Mas porque gostamos mais de chocolate do que de alface? “Porque os alimentos com mais gordura e açúcar estimulam determinadas áreas cerebrais ligadas ao prazer e à recompensa”, diz Andressa.
“Uma experiência positiva durante a alimentação tende a ser repetida, num processo chamado retorno positivo. Para o homem das cavernas comidas mais gordurosas, como a carne de animais, era mais prazerosa e palatável que o sabor de um vegetal, pois fornecia mais calorias essenciais à sobrevivência”, ilustra.
Existe ainda uma outra situação que é a chamada “antecipação do desejo”, que acontece quando, sem qualquer motivo aparente, sentimos vontade de comer determinado alimento.
Este movimento é relacionado com o neurotransmissor cerebral dopamina que, ao ter seus níveis aumentados, faz com que a pessoa busque por determinado alimento, a sua “comida conforto”.
“O valor da comida conforto não é somente atribuído ao paladar e à disponibilidade, mas também pela diferença genética e psicossocial de cada indivíduo. Por exemplo, o valor de um brigadeiro ou de uma canja de galinha para uns pode não ter significado para outros. Além disso, as experiências pessoais vão imprimir memórias aos cheiros, texturas e sabores, tornando esse process o de escolha alimentar algo muito mais complexo do que pensamos”, reforça a médica.
Estudos têm demonstrado que os pacientes obesos atribuem valores inapropriados aos alimentos. Segundo Andressa, o sistema de recompensa de um paciente obeso somente é ativado depois do quinto pedaço de pizza, enquanto que, uma pessoa com o peso normal, a satisfação vem com o segundo ou terceiro pedaço.
Além disso, enquanto nos magros as comidas com menos teor de gorduras já podem estar associadas à sensação de bem-estar, nos obesos o teor de gordura deverá ser bem maior para provocar a mesma sensação.

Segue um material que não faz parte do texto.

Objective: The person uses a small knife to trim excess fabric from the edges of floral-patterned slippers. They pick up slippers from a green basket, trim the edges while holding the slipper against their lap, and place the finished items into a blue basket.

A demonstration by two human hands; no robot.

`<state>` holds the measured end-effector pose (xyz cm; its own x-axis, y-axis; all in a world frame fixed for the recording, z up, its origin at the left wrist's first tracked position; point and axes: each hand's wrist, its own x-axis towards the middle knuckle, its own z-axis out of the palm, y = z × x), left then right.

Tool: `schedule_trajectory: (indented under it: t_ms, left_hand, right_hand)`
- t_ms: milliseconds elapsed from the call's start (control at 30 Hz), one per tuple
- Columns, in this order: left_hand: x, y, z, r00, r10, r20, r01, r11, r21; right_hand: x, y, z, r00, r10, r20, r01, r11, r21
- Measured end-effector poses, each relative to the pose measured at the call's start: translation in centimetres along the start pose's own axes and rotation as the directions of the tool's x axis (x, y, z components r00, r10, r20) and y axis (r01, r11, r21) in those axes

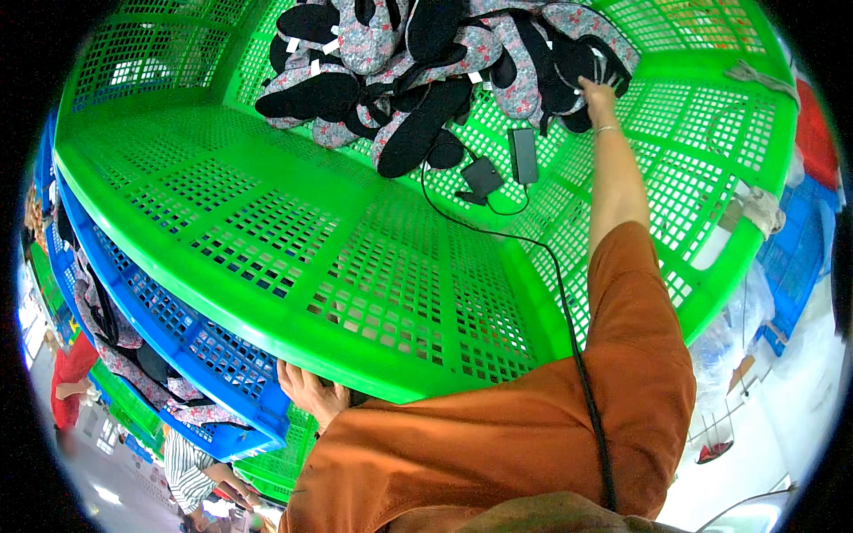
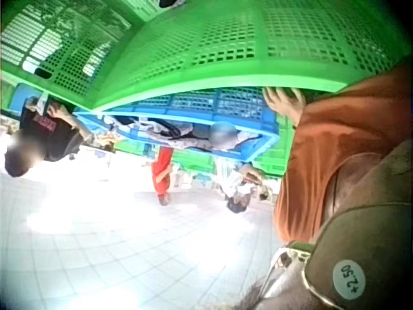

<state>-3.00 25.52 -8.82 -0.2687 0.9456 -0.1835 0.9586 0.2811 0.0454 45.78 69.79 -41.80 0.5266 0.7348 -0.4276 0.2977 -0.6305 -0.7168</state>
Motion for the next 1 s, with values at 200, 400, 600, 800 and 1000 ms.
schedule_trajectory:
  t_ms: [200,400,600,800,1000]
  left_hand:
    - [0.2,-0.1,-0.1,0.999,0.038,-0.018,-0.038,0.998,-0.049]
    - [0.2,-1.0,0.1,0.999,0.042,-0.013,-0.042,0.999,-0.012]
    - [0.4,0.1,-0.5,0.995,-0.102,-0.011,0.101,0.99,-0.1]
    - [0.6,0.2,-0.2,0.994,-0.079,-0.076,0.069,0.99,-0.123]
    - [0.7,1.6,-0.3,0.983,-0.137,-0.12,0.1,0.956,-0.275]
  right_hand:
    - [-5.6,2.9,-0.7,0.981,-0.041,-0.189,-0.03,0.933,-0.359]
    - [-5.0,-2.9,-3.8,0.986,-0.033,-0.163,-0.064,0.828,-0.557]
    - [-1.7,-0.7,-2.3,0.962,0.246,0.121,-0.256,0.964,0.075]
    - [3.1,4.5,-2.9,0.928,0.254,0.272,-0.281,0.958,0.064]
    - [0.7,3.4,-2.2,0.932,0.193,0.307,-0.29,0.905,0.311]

O grande questionamento é entender o que faz uma pessoa acima do peso ter esta distorção do sistema de recompensa?
A encocrinologista responde: “Isso é tema ainda para muitos estudos. A decisão de comer envolve a genética, o ambiente, a disponibilidade, as emoções e, é claro, a fome. O papel dos hormônios e dos neurotransmissores nesse admirável mundo novo, que é o estudo do apetite, ainda está começando a ser descoberto.”